我有一个字符向量,它是通过pdftotext
(命令行工具)抓取的一些 PDF 文件。
一切都(幸福地)排列整齐。但是,该向量充满了一种无法避免我的正则表达式的空格:
> test
[1] "Address:" "Clinic Information:" "Store " "351 South Washburn" "Aurora Quick Care"
[6] "Info" "St. Oshkosh, WI 54904" "Phone: 920‐232‐0718" "Pewaukee"
> grepl("[0-9]+ [A-Za-z ]+",test)
[1] FALSE FALSE FALSE FALSE FALSE FALSE FALSE FALSE FALSE
> dput(test)
c("Address:", "Clinic Information:", "Store ", "351 South Washburn",
"Aurora Quick Care", "Info", "St. Oshkosh, WI 54904", "Phone: 920‐232‐0718",
"Pewaukee")
> test.pasted <- c("Address:", "Clinic Information:", "Store ", "351 South Washburn",
+ "Aurora Quick Care", "Info", "St. Oshkosh, WI 54904", "Phone: 920‐232‐0718",
+ "Pewaukee")
> grepl("[0-9]+ [A-Za-z ]+",test.pasted)
[1] FALSE FALSE FALSE TRUE FALSE FALSE FALSE FALSE FALSE
> Encoding(test)
[1] "unknown" "unknown" "unknown" "unknown" "unknown" "unknown" "unknown" "unknown" "unknown"
> Encoding(test.pasted)
[1] "unknown" "unknown" "unknown" "unknown" "unknown" "unknown" "unknown" "UTF-8" "unknown"
显然,有一些字符没有在 中分配dput
,如下面的问题所示:
我无法复制/粘贴整个向量....如何搜索和销毁这个非空白空白?
编辑
显然,我什至没有弄清楚,因为答案无处不在。
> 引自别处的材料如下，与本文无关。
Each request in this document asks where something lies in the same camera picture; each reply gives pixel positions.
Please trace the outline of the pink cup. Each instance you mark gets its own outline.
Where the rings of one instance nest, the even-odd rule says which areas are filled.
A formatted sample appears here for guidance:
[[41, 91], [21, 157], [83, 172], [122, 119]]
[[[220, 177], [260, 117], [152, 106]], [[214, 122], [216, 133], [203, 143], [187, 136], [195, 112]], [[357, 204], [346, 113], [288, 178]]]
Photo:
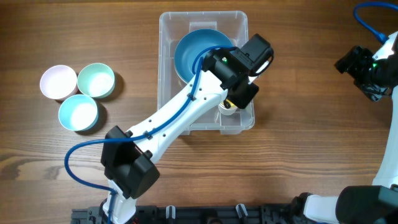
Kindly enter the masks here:
[[224, 107], [223, 103], [220, 103], [220, 104], [218, 105], [218, 109], [219, 109], [220, 113], [223, 114], [223, 115], [225, 115], [225, 116], [230, 116], [230, 115], [234, 114], [235, 111], [237, 110], [237, 109], [236, 109], [236, 110], [227, 110], [227, 109]]

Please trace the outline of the dark blue bowl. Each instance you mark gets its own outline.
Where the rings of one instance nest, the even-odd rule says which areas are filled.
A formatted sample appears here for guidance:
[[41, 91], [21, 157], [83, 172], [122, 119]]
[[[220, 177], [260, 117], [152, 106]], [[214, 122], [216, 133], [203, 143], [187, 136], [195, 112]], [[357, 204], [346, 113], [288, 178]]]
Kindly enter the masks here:
[[219, 47], [232, 47], [233, 43], [223, 33], [214, 29], [198, 29], [184, 36], [177, 44], [174, 53], [175, 69], [180, 79], [188, 83], [194, 76], [200, 57], [212, 49]]

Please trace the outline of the mint green bowl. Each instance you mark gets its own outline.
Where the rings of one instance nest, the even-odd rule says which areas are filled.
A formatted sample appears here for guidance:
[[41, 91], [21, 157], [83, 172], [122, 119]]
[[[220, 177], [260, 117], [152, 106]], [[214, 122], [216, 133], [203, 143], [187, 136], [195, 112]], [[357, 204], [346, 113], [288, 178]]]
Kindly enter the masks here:
[[113, 70], [103, 63], [92, 63], [84, 67], [77, 77], [80, 92], [92, 98], [106, 98], [116, 85]]

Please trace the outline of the light blue bowl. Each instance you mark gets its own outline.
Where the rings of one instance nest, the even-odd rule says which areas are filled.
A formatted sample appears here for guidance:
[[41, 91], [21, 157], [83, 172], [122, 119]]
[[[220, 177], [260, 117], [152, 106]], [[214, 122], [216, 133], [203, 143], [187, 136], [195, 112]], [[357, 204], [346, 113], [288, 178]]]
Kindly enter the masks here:
[[92, 128], [98, 120], [96, 101], [86, 95], [73, 95], [60, 106], [58, 120], [70, 131], [86, 131]]

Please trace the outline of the pink bowl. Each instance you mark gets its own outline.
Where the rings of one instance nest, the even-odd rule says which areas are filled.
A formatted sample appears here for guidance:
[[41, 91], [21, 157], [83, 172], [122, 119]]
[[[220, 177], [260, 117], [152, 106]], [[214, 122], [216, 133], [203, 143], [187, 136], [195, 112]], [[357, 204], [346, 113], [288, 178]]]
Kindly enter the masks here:
[[40, 79], [40, 90], [52, 100], [66, 100], [78, 91], [77, 74], [66, 65], [50, 67]]

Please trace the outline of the yellow cup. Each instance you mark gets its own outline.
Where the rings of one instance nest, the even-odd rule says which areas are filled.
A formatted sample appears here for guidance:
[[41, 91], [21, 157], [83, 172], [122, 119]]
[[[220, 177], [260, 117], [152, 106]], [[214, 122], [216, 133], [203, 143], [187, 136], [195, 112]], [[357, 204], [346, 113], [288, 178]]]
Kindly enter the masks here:
[[236, 110], [238, 107], [228, 99], [223, 101], [223, 105], [227, 110]]

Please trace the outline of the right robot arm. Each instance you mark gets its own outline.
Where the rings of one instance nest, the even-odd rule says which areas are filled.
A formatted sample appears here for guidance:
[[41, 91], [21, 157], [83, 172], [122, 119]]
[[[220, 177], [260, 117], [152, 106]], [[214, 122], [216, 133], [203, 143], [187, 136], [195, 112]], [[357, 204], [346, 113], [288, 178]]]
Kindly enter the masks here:
[[294, 146], [299, 176], [292, 192], [338, 195], [349, 185], [369, 185], [387, 142], [391, 103], [369, 101], [347, 74], [333, 66], [297, 75], [300, 118]]

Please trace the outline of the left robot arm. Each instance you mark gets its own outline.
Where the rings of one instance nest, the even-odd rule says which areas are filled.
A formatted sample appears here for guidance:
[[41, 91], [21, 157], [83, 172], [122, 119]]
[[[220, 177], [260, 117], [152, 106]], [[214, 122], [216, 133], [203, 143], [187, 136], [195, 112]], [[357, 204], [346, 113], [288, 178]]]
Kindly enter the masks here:
[[127, 132], [115, 126], [106, 134], [101, 163], [111, 192], [103, 211], [108, 223], [127, 223], [136, 201], [160, 176], [156, 163], [195, 120], [225, 100], [244, 109], [259, 91], [250, 81], [264, 72], [274, 51], [253, 35], [242, 47], [216, 45], [201, 50], [193, 78], [160, 110]]

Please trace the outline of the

这是一个更简单的测试用例:
> grepl("Clinic Information:", test[2])
[1] FALSE
> grepl("Clinic Information:", "Clinic Information:") # Where the second phrase is copy/pasted from the screen
[1] TRUE
在屏幕和输出中打印的单词“Clinic”和“Information”之间有一个空格dput
,但字符串中的任何内容都不是标准空格。我的目标是消除这个,这样我就可以正确地 grep 那个元素了。